Write the data below out in full, exactly as it stands.

▶ _Given data_
╔══

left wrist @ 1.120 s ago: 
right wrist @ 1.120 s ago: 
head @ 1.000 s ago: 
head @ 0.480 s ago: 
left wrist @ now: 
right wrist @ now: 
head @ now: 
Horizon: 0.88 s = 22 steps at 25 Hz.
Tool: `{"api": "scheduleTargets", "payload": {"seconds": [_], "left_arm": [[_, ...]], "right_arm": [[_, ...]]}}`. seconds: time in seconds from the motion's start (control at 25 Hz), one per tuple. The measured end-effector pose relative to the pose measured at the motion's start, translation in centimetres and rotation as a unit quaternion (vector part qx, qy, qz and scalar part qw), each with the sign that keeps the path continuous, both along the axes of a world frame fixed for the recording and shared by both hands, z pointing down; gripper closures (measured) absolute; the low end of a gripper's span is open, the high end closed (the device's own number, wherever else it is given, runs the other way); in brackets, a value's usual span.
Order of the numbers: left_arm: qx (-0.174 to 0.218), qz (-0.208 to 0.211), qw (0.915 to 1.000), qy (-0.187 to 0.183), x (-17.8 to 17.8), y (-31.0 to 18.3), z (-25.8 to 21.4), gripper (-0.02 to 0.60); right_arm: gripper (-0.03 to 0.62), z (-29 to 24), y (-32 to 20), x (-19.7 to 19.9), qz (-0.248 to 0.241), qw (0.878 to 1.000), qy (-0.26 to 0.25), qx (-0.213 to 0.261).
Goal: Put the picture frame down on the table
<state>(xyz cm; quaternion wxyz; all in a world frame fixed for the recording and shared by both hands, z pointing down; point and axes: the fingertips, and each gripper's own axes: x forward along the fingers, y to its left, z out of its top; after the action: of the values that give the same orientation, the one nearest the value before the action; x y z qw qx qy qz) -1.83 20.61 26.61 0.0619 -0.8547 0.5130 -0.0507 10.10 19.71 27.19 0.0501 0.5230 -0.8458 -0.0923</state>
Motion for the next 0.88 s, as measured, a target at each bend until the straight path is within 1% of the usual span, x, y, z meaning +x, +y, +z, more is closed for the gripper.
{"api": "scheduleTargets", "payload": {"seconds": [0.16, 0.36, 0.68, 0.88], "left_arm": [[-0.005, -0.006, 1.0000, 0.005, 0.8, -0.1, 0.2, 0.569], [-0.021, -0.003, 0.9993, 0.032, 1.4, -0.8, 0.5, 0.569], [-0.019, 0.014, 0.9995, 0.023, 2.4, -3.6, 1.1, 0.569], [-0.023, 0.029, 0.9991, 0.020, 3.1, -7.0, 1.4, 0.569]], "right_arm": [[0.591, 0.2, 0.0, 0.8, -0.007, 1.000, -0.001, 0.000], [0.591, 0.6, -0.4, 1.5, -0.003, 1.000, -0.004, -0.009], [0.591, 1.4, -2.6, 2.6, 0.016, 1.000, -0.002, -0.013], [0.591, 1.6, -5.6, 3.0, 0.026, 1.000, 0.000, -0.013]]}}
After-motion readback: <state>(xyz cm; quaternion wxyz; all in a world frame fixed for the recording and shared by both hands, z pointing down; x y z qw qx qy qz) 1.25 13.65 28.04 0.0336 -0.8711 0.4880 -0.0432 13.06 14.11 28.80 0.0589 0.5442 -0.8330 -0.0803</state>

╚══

▶ _Task output_
left wrist @ 1.120 s ago: 
right wrist @ 1.120 s ago: 
head @ 1.000 s ago: 
head @ 0.480 s ago: 
left wrist @ now: 
right wrist @ now: 
head @ now: 
Horizon: 0.88 s = 22 steps at 25 Hz.
Tool: `{"api": "scheduleTargets", "payload": {"seconds": [_], "left_arm": [[_, ...]], "right_arm": [[_, ...]]}}`. seconds: time in seconds from the motion's start (control at 25 Hz), one per tuple. The measured end-effector pose relative to the pose measured at the motion's start, translation in centimetres and rotation as a unit quaternion (vector part qx, qy, qz and scalar part qw), each with the sign that keeps the path continuous, both along the axes of a world frame fixed for the recording and shared by both hands, z pointing down; gripper closures (measured) absolute; the low end of a gripper's span is open, the high end closed (the device's own number, wherever else it is given, runs the other way); in brackets, a value's usual span.
Order of the numbers: left_arm: qx (-0.174 to 0.218), qz (-0.208 to 0.211), qw (0.915 to 1.000), qy (-0.187 to 0.183), x (-17.8 to 17.8), y (-31.0 to 18.3), z (-25.8 to 21.4), gripper (-0.02 to 0.60); right_arm: gripper (-0.03 to 0.62), z (-29 to 24), y (-32 to 20), x (-19.7 to 19.9), qz (-0.248 to 0.241), qw (0.878 to 1.000), qy (-0.26 to 0.25), qx (-0.213 to 0.261).
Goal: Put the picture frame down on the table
<state>(xyz cm; quaternion wxyz; all in a world frame fixed for the recording and shared by both hands, z pointing down; point and axes: the fingertips, and each gripper's own axes: x forward along the fingers, y to its left, z out of its top; after the action: of the values that give the same orientation, the one nearest the value before the action; x y z qw qx qy qz) -1.83 20.61 26.61 0.0619 -0.8547 0.5130 -0.0507 10.10 19.71 27.19 0.0501 0.5230 -0.8458 -0.0923</state>
Motion for the next 0.88 s, as measured, a target at each bend until the straight path is within 1% of the usual span, x, y, z meaning +x, +y, +z, more is closed for the gripper.
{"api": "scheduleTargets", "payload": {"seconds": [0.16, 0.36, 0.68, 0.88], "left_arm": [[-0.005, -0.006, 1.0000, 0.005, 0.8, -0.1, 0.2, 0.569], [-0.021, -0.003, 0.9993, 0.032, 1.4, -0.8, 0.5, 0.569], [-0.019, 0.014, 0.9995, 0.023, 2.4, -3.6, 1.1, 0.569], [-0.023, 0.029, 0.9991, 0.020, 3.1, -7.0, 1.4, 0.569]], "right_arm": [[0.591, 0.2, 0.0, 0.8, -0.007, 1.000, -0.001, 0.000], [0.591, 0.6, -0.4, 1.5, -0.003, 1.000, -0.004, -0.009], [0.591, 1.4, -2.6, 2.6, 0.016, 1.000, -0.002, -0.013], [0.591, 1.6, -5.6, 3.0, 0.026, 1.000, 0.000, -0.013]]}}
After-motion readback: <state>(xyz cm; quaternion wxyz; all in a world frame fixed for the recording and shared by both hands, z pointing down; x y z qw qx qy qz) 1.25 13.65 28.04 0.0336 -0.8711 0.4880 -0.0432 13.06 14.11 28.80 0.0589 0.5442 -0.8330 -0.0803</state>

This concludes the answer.